Topic: Continuations and polynomials

Keith Elliott Peterson (Mar 19 2023 at 05:57):

Can I not view a continuation as a polynomial $y^{y^X}$ (a monomial with a monomial as an exponent)?

I'm just checking to dot my i's and cross my t's.

Simon Burton (Mar 19 2023 at 13:34):

Looks good to me. Here's some more i's and t's for you: https://ncatlab.org/nlab/show/cartesian+closed+category

Ryan Wisnesky (Mar 19 2023 at 16:34):

Here's a direct link to ncatlab about the continuation monad that verifies your formula: https://ncatlab.org/nlab/show/continuation+monad

Keith Elliott Peterson (Mar 19 2023 at 20:24):

Ryan Wisnesky said:

Here's a direct link to ncatlab about the continuation monad that verifies your formula: https://ncatlab.org/nlab/show/continuation+monad

The page implies that a continuation as a monad is actually a Dirichlet functor, $S^{S^y}$ , hence my apprehension.

Ryan Wisnesky (Mar 19 2023 at 21:12):

Perhaps the apprehension is because there's more to the continuation passing style transformation that just that monad? For example, in addition to the monad operations, there's the callCC operation and some others. You could check the implementation of the CPS monad in haskell at https://hackage.haskell.org/package/mtl-2.3.1/docs/Control-Monad-Cont.html and make all those operations are compatible with what you're doing.

Reid Barton (Mar 20 2023 at 03:18):

It's not a polynomial functor: in a polynomial functor the variable $X$ should appear in the base, like $X^S$ .
(Just like in algebra, the function $f(x) = 2^{2^x}$ , say, is not a polynomial.)

Spencer Breiner (Mar 20 2023 at 12:09):

Well, $\bf Poly$ has exponentials, so it does make sense to talk about $y^{y^X}$ , but it is not the same as the exponential in $\bf Set^{Set}$ .

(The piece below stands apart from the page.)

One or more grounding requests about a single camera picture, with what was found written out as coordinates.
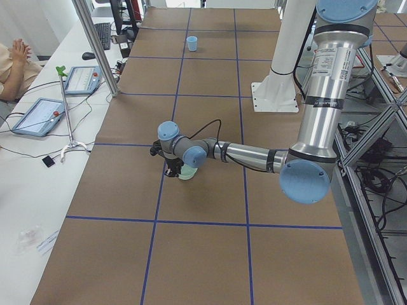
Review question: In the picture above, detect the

Keith Elliott Peterson (Mar 21 2023 at 02:50):

I'm getting multiple differing answers. :face_with_raised_eyebrow:

Reid Barton (Mar 21 2023 at 04:08):

Maybe your original question was not quite precise enough.

Reid Barton (Mar 21 2023 at 05:12):

What do you mean by "a polynomial"?

Todd Trimble (Mar 21 2023 at 16:54):

Reid is right. It's not a polynomial functor according to the usual definitions. A polynomial functor on Set would be a coproduct of representables, $\sum_{i \in I} \hom(n_i, -)$ where $n_i$ is a set (not necessarily finite), which could also be written $X \mapsto \sum_{i \in I} \hom(n_i, X) = \sum_{i \in I} X^{n_i}$ where $X$ is a set that fits into the "blank" argument. The continuation functor/monad is not that.

Josselin Poiret (Mar 21 2023 at 16:59):

In general, polynomial functors represent "strictly positive" type formers, whose claim to fame includes being able to form inductive types. Here, X ↦ (X → Y → Y) is positive but not strictly positive. As a side note, in type theories with impredicative universes, adding merely positive inductive types has been shown to be inconsistent, but no one really knows if they're consistent when there is no impredicativity (eg. Agda). You might find https://dblp.org/rec/conf/types/0001MS18.html interesting, although I admit I haven't grasped what the inductive type represents, and how it directly relates to continuations.